■ **Work request**
Only a number is wanted here: the count of lines in the data below where the string "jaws" occurs.

■ **Data section**
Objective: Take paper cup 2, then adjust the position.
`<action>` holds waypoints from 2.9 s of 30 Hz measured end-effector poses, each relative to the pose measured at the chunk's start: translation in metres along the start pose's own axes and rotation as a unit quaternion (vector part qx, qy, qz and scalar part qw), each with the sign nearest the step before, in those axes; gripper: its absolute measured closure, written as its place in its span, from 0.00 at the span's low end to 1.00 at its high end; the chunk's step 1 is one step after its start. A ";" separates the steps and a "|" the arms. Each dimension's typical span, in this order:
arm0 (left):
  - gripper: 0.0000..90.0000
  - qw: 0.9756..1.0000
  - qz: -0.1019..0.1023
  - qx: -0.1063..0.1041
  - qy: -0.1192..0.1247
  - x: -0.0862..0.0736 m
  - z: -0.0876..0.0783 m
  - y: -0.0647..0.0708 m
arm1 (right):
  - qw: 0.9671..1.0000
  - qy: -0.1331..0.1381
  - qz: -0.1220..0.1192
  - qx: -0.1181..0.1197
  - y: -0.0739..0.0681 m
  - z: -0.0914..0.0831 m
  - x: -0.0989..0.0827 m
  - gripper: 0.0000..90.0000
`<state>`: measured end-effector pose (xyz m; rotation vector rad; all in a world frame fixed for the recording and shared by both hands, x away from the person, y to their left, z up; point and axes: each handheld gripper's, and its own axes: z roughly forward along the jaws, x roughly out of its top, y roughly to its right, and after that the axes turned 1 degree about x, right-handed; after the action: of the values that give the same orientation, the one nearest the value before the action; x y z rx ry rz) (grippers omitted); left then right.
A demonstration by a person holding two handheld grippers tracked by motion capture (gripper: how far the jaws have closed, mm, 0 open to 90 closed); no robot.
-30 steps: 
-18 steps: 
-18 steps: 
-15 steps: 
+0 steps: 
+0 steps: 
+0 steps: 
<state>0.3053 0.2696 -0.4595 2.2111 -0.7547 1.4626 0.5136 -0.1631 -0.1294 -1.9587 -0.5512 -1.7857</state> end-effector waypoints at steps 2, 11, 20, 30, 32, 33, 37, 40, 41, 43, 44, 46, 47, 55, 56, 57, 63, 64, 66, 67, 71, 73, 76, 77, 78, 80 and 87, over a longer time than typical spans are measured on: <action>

■ **Result for this exercise**
2